(Problem) Take the line containing "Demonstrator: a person" and every line after it to the end of the material below; reproduce them exactly, without pictures.

--

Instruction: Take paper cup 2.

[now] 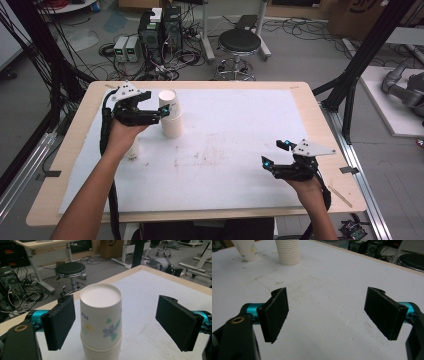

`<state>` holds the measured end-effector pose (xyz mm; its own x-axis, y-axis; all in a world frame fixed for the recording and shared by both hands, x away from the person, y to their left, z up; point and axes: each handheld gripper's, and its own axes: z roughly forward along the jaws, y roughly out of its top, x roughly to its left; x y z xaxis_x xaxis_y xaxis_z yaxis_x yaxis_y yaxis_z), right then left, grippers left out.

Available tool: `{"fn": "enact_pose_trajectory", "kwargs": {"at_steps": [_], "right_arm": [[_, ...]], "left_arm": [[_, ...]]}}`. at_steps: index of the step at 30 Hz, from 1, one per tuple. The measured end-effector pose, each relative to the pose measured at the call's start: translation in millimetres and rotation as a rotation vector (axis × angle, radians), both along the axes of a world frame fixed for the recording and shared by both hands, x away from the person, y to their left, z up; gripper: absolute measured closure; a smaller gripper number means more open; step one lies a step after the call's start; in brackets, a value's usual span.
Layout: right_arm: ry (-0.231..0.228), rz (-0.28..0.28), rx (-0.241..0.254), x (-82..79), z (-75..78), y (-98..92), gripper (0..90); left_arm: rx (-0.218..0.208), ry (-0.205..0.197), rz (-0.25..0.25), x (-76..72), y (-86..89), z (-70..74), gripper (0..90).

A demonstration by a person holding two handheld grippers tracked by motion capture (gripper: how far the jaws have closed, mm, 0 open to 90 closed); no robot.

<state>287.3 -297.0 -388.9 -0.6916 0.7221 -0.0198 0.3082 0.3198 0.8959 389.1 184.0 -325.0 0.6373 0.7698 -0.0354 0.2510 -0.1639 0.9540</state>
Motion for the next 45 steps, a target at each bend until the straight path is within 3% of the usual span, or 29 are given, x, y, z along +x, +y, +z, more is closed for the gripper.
{"fn": "enact_pose_trajectory", "kwargs": {"at_steps": [9, 15, 22, 28, 34, 40, 45], "right_arm": [[0.003, -0.003, 0.002, -0.1, 0.7, 0.8, 19.9], [0.004, -0.002, 0.000, 0.4, 0.2, 0.3, 20.0], [0.003, -0.003, 0.003, 0.5, 0.3, -1.2, 20.0], [0.012, -0.002, 0.003, 0.4, -0.6, -1.6, 19.9], [0.012, -0.003, 0.005, 0.5, -0.4, -1.7, 20.0], [0.011, 0.000, 0.003, 1.0, -0.6, -1.0, 20.0], [0.014, -0.002, 0.003, 0.6, -0.4, -1.1, 20.0]], "left_arm": [[0.008, 0.071, -0.005, 26.4, -6.8, -4.2, 16.2], [0.017, 0.075, -0.008, 36.9, -12.7, -12.8, 16.2], [0.020, 0.108, -0.018, 47.8, -16.3, -22.9, 21.0], [0.028, 0.105, -0.032, 50.4, -16.6, -25.2, 31.7], [0.019, 0.094, -0.038, 50.0, -14.9, -24.2, 32.2], [-0.019, 0.059, -0.029, 45.9, -11.8, -16.3, 32.7], [-0.041, 0.009, -0.036, 40.5, -7.6, -0.6, 33.6]]}}
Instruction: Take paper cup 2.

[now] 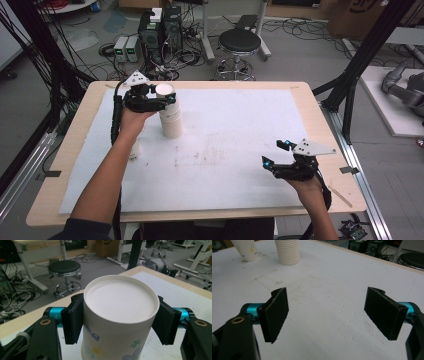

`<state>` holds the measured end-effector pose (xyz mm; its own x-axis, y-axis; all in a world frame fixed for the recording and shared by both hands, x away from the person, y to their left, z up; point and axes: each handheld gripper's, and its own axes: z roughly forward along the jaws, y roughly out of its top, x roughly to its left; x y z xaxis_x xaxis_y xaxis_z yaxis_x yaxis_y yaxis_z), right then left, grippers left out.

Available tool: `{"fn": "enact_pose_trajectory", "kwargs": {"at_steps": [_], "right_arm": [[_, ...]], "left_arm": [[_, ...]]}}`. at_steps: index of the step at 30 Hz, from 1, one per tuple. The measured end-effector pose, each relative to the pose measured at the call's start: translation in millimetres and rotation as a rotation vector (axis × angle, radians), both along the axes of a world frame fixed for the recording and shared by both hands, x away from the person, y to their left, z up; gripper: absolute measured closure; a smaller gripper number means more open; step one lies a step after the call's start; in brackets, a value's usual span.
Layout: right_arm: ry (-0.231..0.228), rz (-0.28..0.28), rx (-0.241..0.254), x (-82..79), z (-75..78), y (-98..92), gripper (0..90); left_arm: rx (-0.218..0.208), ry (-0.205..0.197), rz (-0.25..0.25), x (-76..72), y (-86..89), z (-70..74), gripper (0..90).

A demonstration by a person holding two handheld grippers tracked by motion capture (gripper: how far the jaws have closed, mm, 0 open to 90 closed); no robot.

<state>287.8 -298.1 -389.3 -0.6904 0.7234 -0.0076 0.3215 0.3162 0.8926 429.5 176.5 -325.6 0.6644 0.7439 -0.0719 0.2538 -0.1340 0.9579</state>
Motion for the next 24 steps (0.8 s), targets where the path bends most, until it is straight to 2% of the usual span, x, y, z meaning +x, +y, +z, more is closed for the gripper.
{"fn": "enact_pose_trajectory", "kwargs": {"at_steps": [4, 6, 14, 18, 24], "right_arm": [[-0.003, 0.001, -0.005, 0.0, 0.1, 0.8, 20.0], [-0.009, 0.002, -0.005, 0.0, 0.6, 0.9, 20.0], [-0.012, 0.005, 0.002, -1.5, 3.0, 1.2, 20.0], [-0.008, 0.010, 0.009, -1.6, 3.0, 2.2, 20.0], [-0.004, 0.024, 0.008, -1.5, 2.5, 3.7, 20.0]], "left_arm": [[-0.033, -0.052, 0.005, -6.0, 3.1, 17.5, 34.0], [-0.034, -0.075, 0.005, -8.8, 3.9, 23.9, 34.2], [-0.085, -0.175, 0.013, -28.4, 10.3, 48.4, 34.8], [-0.083, -0.190, -0.027, -39.3, 9.3, 53.0, 35.2], [-0.097, -0.179, -0.112, -57.4, 3.9, 51.6, 35.3]]}}
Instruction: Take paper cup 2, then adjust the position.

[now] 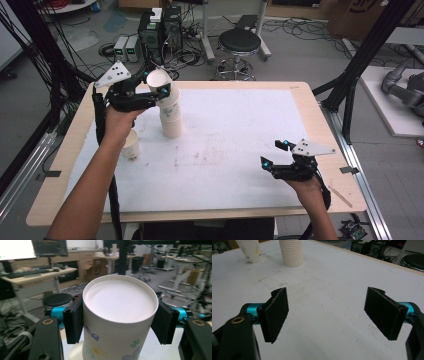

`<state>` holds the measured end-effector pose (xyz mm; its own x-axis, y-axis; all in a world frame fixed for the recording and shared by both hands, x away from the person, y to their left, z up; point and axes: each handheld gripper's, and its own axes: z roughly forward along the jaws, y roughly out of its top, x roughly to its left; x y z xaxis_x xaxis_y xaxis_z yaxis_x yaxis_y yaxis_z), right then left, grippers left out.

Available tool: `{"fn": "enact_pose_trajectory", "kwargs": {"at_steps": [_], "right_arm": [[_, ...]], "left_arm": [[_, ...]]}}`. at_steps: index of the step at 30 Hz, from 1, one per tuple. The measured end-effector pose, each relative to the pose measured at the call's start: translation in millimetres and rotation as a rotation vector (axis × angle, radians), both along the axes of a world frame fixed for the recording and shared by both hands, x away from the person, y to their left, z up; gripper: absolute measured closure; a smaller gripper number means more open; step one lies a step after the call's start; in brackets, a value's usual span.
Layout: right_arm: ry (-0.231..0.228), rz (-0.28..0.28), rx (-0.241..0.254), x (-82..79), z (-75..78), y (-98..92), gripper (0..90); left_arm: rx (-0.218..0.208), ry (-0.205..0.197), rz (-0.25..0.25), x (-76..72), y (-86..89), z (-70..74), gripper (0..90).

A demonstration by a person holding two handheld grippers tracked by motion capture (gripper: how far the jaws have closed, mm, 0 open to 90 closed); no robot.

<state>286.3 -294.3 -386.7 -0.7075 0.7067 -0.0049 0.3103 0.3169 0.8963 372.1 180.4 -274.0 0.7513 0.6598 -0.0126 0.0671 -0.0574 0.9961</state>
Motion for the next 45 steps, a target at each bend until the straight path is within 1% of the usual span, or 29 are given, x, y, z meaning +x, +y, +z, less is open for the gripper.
{"fn": "enact_pose_trajectory", "kwargs": {"at_steps": [2, 4, 9, 11, 12, 15, 18, 22, 25, 27, 29, 32, 33, 34, 36, 37, 40, 42, 45], "right_arm": [[0.002, 0.004, 0.001, -0.2, 0.0, 0.8, 19.9], [0.004, 0.010, -0.001, -0.4, -0.2, 1.4, 19.9], [0.005, 0.017, -0.003, -0.5, -0.8, 2.9, 19.9], [0.007, 0.020, -0.001, -0.6, -0.8, 3.8, 19.9], [0.006, 0.024, -0.002, -0.5, -1.1, 4.3, 20.0], [0.021, 0.038, 0.000, -0.2, -1.9, 5.9, 20.0], [0.029, 0.062, 0.000, 0.2, -3.2, 7.8, 19.9], [0.050, 0.085, 0.000, 1.3, -5.2, 10.8, 19.9], [0.057, 0.106, -0.001, 2.9, -5.2, 13.2, 19.9], [0.059, 0.108, 0.000, 3.1, -4.6, 14.8, 19.9], [0.066, 0.130, 0.003, 2.5, -4.3, 16.5, 19.9], [0.060, 0.133, 0.001, 2.5, -4.5, 17.5, 19.9], [0.062, 0.134, 0.003, 2.4, -4.8, 17.8, 19.9], [0.065, 0.133, 0.003, 2.3, -5.1, 18.2, 19.9], [0.060, 0.140, 0.001, 2.7, -6.0, 18.7, 20.0], [0.067, 0.141, 0.001, 2.0, -6.1, 19.4, 19.9], [0.059, 0.146, 0.003, 0.7, -5.9, 20.1, 19.9], [0.059, 0.147, 0.006, 0.6, -5.7, 20.0, 19.9], [0.061, 0.149, 0.009, -0.1, -5.3, 20.4, 19.9]], "left_arm": [[-0.004, 0.000, -0.026, -6.6, -1.6, -2.4, 35.2], [-0.010, 0.010, -0.056, -13.5, -3.5, -5.7, 35.2], [-0.009, 0.024, -0.101, -27.5, -6.6, -14.3, 35.1], [-0.025, 0.026, -0.120, -32.8, -7.3, -18.4, 35.1], [-0.028, 0.030, -0.133, -35.0, -8.0, -20.8, 35.1], [-0.013, 0.043, -0.164, -41.1, -12.8, -29.7, 35.1], [-0.019, 0.059, -0.189, -45.5, -18.2, -41.1, 34.9], [-0.008, 0.081, -0.210, -47.8, -25.6, -57.0, 34.7], [0.013, 0.094, -0.236, -48.7, -32.3, -66.9, 34.6], [0.033, 0.103, -0.249, -48.9, -36.7, -72.3, 34.5], [0.030, 0.115, -0.259, -48.2, -39.7, -77.3, 34.5], [0.023, 0.130, -0.270, -47.1, -42.4, -84.8, 34.4], [0.022, 0.134, -0.271, -47.4, -43.3, -86.5, 34.3], [0.031, 0.135, -0.274, -47.4, -44.1, -88.4, 34.3], [0.033, 0.142, -0.277, -47.9, -45.7, -91.0, 34.3], [0.030, 0.142, -0.278, -48.3, -46.3, -91.6, 34.3], [0.032, 0.137, -0.276, -48.7, -47.7, -92.1, 34.1], [0.029, 0.142, -0.274, -48.1, -48.0, -92.7, 34.0], [0.023, 0.145, -0.284, -47.9, -48.9, -94.1, 33.9]]}}
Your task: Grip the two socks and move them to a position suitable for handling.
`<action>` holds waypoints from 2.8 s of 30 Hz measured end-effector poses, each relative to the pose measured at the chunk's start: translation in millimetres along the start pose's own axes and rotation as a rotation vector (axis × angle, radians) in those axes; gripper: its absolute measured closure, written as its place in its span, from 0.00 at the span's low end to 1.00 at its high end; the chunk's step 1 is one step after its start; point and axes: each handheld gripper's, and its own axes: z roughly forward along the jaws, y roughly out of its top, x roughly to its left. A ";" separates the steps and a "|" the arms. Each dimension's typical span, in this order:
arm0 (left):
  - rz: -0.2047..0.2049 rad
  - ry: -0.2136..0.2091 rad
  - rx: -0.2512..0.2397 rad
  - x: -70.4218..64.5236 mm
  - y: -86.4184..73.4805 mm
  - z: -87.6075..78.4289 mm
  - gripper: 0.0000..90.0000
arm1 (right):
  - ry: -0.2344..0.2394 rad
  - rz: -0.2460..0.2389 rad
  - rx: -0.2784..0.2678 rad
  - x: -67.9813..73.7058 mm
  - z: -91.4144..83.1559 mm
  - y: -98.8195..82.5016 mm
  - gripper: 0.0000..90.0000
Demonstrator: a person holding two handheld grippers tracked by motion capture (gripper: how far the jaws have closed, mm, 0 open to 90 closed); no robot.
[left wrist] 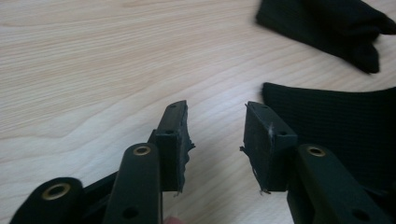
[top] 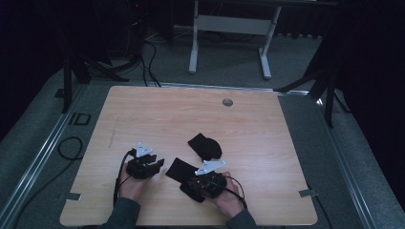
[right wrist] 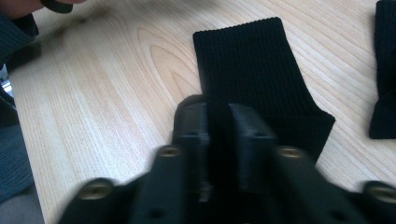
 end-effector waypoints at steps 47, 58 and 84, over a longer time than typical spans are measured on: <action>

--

(Solution)
Demonstrator: a person holding two handheld grippers tracked by motion capture (gripper: how far the jaws have closed, mm, 0 open to 90 closed); no robot.
[left wrist] 
[top] 
[right wrist] 
 end-effector waypoints at steps 47, 58 and 84, over a longer time than typical spans are measured on: <action>

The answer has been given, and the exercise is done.